For building instructions, see the file INSTALL.md
. Copyright information
and licensing restrictions can be found in the file COPYRIGHT
.
The best starting point for new users interested in hIPPYlib
’s
features are the interactive tutorials in the tutorial folder
.
Conceptually, hIPPYlib
can be viewed as a toolbox that provides the
building blocks for experimenting new ideas and developing scalable
algorithms for PDE-constrained deterministic and Bayesian inverse problems.
In hIPPYlib
the user can express the forward PDE and the likelihood in
weak form using the friendly, compact, near-mathematical notation of
FEniCS
, which will then automatically generate efficient code for the
discretization. Linear and nonlinear, and stationary and
time-dependent PDEs are supported in hIPPYlib
.
For stationary problems, gradient and Hessian information can be
automatically generated by hIPPYlib
using FEniCS
symbolic differentiation
of the relevant weak forms. For time-dependent problems, instead, symbolic
differentiation can only be used for the spatial terms, and the contribution
to gradients and Hessians arising from the time dynamics needs to be provided
by the user.
Noise and prior covariance operators are modeled as inverses of elliptic differential operators allowing us to build on existing fast multigrid solvers for elliptic operators without explicitly constructing the dense covariance operator.
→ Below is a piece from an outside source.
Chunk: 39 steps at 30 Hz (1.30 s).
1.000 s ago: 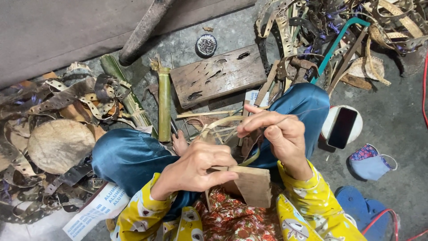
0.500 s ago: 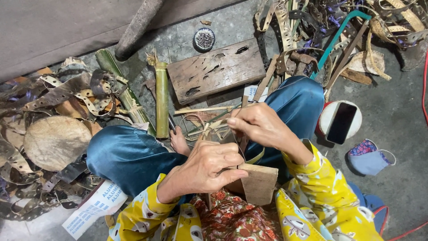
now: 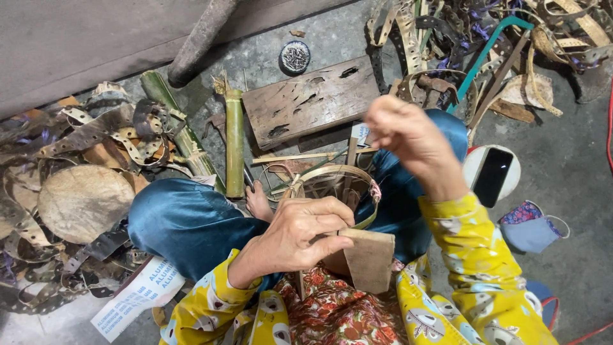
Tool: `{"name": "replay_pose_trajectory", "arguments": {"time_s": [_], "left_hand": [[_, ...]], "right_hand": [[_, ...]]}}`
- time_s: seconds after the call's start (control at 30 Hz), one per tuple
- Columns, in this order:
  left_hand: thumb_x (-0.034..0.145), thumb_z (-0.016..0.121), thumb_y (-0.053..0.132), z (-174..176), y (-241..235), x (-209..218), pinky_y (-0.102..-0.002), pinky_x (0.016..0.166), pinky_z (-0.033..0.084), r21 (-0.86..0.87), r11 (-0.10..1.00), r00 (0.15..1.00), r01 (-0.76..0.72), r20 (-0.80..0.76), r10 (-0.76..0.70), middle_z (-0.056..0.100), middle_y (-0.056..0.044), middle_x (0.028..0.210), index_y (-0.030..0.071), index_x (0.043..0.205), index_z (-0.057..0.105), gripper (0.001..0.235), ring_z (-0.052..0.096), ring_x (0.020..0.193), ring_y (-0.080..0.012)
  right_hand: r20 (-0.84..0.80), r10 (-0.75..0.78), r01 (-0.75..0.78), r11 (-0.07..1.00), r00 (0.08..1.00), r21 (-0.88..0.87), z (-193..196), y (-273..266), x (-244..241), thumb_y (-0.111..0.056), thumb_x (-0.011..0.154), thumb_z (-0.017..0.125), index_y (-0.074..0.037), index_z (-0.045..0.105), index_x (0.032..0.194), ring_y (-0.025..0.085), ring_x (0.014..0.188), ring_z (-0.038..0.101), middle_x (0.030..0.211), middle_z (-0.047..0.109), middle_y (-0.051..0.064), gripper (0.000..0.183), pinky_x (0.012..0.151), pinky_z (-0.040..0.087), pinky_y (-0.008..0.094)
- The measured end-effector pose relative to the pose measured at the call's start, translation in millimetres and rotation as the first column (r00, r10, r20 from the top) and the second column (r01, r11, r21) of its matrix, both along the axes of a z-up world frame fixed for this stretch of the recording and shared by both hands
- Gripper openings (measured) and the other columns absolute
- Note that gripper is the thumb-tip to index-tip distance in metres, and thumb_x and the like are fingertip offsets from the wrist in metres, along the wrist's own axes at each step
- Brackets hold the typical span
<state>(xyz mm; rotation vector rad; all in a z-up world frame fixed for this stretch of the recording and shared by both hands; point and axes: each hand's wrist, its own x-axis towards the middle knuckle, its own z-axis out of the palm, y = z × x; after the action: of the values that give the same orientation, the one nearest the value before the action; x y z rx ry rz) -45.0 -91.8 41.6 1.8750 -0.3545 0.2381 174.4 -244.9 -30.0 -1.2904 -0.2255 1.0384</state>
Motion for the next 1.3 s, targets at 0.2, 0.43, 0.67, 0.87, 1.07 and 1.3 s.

The key property of the algorithms underlying hIPPYlib
is that solution
of the deterministic and Bayesian inverse problem is computed
at a cost, measured in forward PDE solves, that is independent of the
parameter dimension.
hIPPYlib
provides a robust implementation of the inexact
Newton-conjugate gradient algorithm to compute the maximum a posterior
(MAP) point. The gradient and Hessian actions are
computed via their weak form specification in FEniCS
by
constraining the state and adjoint variables to satisfy the forward
and adjoint problem. The Newton system is solved inexactly by early
termination of CG iterations via Eisenstat-Walker (to prevent
oversolving) and Steihaug (to avoid negative curvature)
criteria. Two globalization techniques are available to the user:
Armijo back-tracking line search and trust region.
In hIPPYlib
, the posterior covariance is approximated by the
inverse of the Hessian of the negative log posterior evaluated at
the MAP point. This Gaussian approximation is exact when the
parameter-to-observable map is linear; otherwise, its logarithm agrees
to two derivatives with the log posterior at the MAP point, and thus it
can serve as a proposal for Hessian-based Markov chain Monte Carlo (MCMC)
methods. hIPPYlib
makes the construction of the posterior covariance
tractable by invoking a low-rank approximation of the Hessian of the
log likelihood.
hIPPYlib
also offers scalable methods for sample generation.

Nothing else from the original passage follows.